**Exercise goal:** The response should be the lines of the data, starting at the first and ending at the one that contains "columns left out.", copied without change.

□ □ □

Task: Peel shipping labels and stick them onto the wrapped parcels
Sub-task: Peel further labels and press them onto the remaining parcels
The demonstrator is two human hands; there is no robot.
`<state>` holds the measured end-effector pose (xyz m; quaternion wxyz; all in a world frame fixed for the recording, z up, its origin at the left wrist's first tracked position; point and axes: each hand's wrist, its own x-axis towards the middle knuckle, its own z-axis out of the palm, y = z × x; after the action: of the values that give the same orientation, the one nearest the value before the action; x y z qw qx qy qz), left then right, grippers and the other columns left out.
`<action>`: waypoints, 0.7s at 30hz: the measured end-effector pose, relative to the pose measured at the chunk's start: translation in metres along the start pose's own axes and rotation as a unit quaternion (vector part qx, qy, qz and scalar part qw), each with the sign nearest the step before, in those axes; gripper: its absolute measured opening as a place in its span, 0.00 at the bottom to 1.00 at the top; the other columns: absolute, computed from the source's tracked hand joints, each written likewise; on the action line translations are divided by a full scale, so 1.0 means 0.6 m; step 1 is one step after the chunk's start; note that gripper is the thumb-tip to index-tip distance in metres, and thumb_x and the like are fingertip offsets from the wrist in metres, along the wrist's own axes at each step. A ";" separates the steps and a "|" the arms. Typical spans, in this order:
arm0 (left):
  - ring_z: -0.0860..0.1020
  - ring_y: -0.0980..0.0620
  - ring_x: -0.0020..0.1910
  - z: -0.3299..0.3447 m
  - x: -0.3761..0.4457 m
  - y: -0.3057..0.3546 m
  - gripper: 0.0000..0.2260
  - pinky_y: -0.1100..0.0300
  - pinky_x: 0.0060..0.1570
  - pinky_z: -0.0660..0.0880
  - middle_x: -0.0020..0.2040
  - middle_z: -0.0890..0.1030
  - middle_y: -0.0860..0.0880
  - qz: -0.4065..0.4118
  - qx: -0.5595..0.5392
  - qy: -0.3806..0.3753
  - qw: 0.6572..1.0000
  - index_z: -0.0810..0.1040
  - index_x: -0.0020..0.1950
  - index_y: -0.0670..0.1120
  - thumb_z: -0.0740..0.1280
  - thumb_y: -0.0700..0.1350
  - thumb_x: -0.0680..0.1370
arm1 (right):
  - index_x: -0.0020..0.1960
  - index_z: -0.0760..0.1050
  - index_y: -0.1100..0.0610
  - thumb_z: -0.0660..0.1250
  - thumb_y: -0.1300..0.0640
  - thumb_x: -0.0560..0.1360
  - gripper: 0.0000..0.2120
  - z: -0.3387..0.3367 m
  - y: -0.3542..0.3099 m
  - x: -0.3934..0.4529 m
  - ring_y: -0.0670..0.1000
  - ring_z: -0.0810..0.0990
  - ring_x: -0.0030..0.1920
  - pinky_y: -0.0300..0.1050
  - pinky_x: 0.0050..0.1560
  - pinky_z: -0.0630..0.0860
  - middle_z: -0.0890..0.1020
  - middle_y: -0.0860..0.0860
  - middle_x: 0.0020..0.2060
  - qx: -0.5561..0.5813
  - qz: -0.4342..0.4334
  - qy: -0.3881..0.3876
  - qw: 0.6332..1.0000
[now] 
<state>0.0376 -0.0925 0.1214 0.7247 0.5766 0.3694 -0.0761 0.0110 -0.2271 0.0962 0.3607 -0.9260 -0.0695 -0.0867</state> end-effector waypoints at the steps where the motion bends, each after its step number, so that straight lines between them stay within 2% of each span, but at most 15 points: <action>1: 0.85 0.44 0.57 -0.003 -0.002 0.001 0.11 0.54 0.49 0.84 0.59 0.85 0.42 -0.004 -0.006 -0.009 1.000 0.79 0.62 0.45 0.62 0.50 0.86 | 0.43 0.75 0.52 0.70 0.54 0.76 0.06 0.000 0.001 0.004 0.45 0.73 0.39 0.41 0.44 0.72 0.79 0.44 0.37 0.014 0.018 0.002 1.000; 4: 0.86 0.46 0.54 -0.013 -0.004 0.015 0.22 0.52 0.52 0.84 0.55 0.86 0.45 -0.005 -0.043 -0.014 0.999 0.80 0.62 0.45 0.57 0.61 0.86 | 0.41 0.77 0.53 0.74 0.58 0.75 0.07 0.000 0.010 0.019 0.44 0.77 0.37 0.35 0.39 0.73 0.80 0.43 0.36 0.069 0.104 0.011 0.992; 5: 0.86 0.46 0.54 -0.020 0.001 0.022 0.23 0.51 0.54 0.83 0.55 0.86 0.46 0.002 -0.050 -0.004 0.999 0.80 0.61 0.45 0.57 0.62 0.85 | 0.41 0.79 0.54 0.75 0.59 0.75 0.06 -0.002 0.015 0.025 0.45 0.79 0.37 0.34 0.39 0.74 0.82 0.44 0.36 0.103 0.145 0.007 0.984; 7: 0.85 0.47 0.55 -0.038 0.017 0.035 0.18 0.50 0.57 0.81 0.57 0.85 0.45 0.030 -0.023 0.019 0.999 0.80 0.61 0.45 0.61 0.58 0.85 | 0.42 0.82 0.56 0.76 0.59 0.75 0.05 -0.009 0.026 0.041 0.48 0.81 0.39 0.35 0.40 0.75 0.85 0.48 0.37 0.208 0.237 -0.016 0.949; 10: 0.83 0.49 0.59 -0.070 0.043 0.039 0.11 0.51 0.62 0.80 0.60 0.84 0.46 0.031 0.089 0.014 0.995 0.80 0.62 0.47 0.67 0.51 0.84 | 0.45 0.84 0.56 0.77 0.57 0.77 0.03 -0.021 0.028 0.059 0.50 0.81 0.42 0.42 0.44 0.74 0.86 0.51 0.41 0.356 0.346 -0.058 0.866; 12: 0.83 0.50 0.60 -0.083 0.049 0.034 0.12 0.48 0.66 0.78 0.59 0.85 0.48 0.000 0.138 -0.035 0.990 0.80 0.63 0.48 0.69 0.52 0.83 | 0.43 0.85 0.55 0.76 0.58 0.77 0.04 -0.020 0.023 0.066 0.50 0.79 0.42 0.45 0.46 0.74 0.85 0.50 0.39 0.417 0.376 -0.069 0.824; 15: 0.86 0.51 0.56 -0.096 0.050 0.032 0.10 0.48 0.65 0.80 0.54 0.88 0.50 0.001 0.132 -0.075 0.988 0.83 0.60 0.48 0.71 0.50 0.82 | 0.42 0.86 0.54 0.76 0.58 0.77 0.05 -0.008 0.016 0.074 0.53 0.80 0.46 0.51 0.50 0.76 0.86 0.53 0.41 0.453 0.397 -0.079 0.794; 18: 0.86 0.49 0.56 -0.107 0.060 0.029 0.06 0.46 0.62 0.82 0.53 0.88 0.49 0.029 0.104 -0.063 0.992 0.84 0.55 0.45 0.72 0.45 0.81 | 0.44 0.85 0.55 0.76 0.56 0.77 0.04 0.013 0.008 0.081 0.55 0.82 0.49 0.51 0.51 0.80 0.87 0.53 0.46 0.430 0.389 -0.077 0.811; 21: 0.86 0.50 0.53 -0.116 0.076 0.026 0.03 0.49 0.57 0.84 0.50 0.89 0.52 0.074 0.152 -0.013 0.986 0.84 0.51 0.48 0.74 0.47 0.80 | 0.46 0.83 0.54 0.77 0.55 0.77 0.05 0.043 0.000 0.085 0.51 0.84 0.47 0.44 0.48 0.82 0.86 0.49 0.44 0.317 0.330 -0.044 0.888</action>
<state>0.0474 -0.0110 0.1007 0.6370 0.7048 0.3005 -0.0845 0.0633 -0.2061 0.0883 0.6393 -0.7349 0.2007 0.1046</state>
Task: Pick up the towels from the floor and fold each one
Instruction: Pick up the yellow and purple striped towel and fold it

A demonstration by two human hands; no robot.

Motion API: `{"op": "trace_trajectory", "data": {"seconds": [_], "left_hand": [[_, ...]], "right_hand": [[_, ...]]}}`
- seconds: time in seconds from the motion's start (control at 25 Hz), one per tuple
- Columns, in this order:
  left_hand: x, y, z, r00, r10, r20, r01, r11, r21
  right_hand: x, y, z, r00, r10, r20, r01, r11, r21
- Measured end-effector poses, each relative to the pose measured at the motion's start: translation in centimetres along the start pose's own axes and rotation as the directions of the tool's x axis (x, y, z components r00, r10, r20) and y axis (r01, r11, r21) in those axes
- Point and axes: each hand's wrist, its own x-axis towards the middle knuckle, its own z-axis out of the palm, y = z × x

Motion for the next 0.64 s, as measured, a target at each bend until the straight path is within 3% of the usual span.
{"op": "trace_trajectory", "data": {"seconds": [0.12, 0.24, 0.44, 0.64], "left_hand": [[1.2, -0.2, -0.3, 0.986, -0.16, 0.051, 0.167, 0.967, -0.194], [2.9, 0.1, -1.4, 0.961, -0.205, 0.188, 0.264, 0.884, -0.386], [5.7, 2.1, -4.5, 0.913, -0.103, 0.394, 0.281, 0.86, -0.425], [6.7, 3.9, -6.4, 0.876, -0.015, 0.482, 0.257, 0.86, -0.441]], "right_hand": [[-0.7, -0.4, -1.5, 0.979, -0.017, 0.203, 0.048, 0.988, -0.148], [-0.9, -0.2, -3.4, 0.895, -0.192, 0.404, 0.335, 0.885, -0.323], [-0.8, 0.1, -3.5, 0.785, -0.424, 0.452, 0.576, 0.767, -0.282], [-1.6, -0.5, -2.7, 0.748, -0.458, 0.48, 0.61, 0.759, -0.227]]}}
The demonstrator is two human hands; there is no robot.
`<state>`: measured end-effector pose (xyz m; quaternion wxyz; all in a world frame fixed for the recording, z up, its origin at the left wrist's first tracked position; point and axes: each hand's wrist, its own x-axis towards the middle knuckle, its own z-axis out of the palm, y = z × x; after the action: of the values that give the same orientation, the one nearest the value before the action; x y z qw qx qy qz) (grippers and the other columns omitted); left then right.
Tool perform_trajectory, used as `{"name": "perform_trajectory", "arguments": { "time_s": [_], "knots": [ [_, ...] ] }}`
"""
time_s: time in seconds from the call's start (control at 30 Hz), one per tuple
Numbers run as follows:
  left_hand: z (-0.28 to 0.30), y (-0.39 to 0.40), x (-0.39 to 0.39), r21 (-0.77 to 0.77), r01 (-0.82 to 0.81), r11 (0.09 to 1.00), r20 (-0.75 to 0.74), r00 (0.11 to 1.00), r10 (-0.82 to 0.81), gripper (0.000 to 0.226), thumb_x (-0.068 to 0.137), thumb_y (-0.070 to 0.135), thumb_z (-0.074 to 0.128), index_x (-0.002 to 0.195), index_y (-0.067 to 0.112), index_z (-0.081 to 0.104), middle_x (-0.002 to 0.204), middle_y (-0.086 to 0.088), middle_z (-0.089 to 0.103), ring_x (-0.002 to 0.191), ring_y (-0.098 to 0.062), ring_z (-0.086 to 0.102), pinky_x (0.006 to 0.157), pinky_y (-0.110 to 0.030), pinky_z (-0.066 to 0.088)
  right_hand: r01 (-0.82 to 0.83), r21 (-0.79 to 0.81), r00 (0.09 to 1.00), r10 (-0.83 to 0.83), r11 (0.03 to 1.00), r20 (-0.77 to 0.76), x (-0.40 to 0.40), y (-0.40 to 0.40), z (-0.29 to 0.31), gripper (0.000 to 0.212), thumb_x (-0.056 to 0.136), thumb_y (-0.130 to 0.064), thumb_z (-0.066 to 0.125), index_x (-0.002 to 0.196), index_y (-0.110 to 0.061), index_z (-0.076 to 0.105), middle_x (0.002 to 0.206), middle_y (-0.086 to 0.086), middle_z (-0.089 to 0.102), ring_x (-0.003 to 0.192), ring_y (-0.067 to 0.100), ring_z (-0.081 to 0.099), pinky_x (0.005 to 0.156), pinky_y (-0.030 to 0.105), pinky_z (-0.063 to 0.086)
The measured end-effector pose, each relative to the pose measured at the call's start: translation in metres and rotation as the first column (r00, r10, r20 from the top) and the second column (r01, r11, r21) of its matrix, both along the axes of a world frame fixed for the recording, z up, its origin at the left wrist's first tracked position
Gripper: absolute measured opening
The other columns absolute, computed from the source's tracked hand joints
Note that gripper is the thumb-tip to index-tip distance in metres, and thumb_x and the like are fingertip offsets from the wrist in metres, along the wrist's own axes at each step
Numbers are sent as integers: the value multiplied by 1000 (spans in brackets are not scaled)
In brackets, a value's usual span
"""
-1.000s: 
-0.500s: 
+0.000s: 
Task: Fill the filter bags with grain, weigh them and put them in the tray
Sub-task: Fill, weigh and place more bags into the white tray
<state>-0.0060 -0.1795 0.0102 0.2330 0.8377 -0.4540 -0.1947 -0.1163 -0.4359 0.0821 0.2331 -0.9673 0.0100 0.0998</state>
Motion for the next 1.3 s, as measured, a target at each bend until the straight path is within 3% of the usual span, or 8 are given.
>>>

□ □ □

**Answer box:**
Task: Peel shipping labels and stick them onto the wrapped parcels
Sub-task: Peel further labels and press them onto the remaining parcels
The demonstrator is two human hands; there is no robot.
`<state>` holds the measured end-effector pose (xyz m; quaternion wxyz; all in a world frame fixed for the recording, z up, its origin at the left wrist's first tracked position; point and axes: each hand's wrist, its own x-axis towards the middle knuckle, its own z-axis out of the palm, y = z × x; after the action: of the values that give the same orientation, the one nearest the value before the action; x y z qw qx qy qz), left then right, grippers and the other columns left out.

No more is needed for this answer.